#### YOUR TASK:
Report back every line below that carries the word "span".

───── RECORDED DATA

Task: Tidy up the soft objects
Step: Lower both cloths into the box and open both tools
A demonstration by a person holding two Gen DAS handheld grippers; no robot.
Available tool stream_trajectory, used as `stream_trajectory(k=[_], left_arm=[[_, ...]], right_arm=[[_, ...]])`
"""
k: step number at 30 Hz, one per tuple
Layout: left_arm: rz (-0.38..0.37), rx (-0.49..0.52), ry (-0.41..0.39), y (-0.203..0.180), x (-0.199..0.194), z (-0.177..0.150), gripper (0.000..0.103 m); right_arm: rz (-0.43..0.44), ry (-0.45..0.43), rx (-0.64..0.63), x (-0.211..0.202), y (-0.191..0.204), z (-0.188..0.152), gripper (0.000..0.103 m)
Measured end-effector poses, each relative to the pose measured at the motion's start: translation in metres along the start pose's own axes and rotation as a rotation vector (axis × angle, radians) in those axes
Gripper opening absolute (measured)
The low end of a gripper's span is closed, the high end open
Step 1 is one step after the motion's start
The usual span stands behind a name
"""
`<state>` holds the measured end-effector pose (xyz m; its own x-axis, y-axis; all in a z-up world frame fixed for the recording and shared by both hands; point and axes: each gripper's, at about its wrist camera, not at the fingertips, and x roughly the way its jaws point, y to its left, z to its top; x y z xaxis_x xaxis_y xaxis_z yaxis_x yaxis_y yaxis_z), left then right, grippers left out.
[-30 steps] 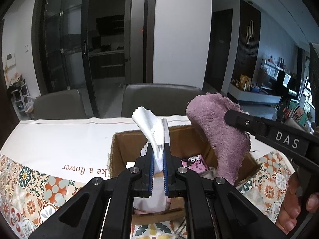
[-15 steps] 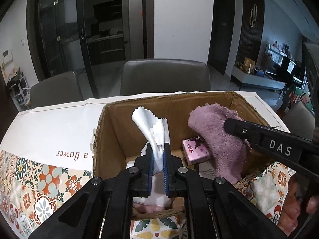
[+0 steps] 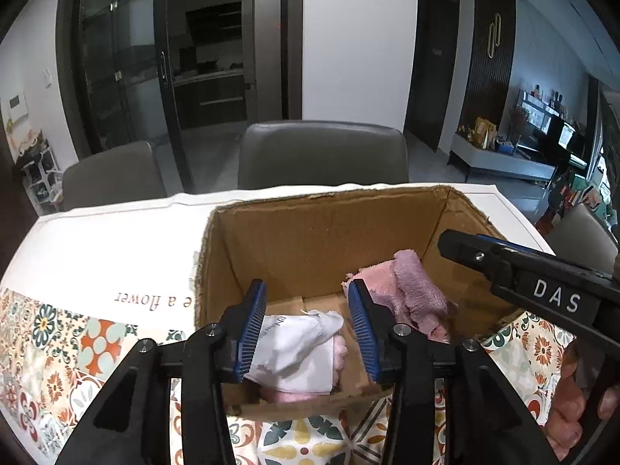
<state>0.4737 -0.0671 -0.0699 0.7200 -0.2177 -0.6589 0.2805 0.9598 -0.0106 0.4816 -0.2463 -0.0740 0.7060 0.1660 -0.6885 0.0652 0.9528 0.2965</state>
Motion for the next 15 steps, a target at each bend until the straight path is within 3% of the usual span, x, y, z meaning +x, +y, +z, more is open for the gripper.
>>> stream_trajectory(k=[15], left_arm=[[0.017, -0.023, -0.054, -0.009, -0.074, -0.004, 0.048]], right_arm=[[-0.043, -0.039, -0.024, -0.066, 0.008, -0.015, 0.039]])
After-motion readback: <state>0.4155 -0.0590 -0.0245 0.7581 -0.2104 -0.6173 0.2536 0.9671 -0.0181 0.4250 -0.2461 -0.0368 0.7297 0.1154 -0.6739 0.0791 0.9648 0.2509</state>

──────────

#### ANSWER SPACE:
The low end of a gripper's span is closed, the high end open
The usual span stands behind a name
Motion for the next 15 steps, a target at each bend until the straight path is within 3% of the usual span, x, y, z meaning +x, +y, +z, more is open for the gripper.

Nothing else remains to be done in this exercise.